Required action
Restate, word for word and with no pictures, the stretch of lines in the data below that begins at the line with "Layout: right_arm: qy" and ends at the line with "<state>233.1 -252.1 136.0", inclusive.

Available data
┌──
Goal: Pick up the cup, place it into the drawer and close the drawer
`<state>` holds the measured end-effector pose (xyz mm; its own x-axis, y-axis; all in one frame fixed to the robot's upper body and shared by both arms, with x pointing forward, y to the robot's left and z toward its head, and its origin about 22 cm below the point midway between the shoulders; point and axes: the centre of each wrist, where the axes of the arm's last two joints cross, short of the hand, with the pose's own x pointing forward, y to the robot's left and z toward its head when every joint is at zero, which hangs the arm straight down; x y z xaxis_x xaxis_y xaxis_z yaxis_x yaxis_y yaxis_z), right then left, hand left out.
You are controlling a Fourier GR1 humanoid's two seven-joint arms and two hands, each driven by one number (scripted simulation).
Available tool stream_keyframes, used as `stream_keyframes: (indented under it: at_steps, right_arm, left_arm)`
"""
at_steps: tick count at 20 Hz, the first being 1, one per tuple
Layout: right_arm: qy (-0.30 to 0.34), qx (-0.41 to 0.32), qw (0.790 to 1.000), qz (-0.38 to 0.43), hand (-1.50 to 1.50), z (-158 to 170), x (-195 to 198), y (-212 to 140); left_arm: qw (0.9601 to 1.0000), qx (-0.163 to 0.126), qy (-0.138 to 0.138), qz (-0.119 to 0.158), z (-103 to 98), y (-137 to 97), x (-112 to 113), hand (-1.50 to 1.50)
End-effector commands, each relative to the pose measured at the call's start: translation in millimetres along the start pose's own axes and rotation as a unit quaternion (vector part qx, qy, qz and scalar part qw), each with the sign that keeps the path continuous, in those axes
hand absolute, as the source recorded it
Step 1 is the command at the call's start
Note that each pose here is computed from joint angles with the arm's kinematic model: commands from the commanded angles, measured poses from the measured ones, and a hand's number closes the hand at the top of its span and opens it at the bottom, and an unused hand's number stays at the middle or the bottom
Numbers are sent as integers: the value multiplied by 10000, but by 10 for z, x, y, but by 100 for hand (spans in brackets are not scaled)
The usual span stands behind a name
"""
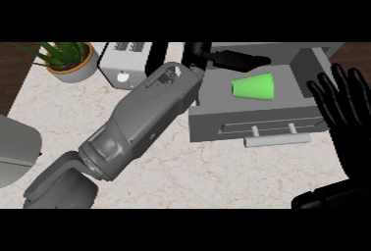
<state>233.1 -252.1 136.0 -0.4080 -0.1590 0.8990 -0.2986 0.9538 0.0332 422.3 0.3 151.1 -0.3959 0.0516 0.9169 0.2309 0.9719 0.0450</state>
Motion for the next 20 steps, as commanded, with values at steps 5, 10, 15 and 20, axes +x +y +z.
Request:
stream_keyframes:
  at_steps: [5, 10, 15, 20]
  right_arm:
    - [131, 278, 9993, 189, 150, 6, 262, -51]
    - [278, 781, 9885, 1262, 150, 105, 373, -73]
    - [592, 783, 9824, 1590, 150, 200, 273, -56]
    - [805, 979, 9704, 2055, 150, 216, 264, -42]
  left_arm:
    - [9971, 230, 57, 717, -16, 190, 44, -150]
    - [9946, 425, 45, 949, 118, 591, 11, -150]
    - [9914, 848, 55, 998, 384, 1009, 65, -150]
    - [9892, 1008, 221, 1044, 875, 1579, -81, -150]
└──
Response to this task
Layout: right_arm: qy (-0.30 to 0.34), qx (-0.41 to 0.32), qw (0.790 to 1.000), qz (-0.38 to 0.43), hand (-1.50 to 1.50), z (-158 to 170), x (-195 to 198), y (-212 to 140); left_arm: qw (0.9601 to 1.0000), qx (-0.163 to 0.126), qy (-0.138 to 0.138), qz (-0.119 to 0.158), z (-103 to 98), y (-137 to 97), x (-112 to 113), hand (-1.50 to 1.50)
End-effector commands, each relative to the pose measured at the call's start: translation in millimetres along the start pose's own axes and rotation as a unit quaternion (vector part qx, qy, qz and scalar part qw), each with the sign that keeps the path continuous, in those axes
hand absolute, as the source recorded it
Step 1 is the command at the call's start
Note that each pose here is computed from joint angles with the arm's kinematic model: commands from the commanded angles, measured poses from the measured ones, and a hand's number closes the hand at the top of its span and opens it at the bottom, and an unused hand's number stays at the middle or the bottom
Numbers are sent as integers: the value multiplied by 10000, but by 10 for z, x, y, but by 100 for hand (spans in brackets are not scaled)
The usual span stands behind a name
"""
<state>233.1 -252.1 136.0 -0.4080 -0.1590 0.8990 -0.2986 0.9538 0.0332 422.3 0.3 151.1 -0.3959 0.0516 0.9169 0.2309 0.9719 0.0450</state>

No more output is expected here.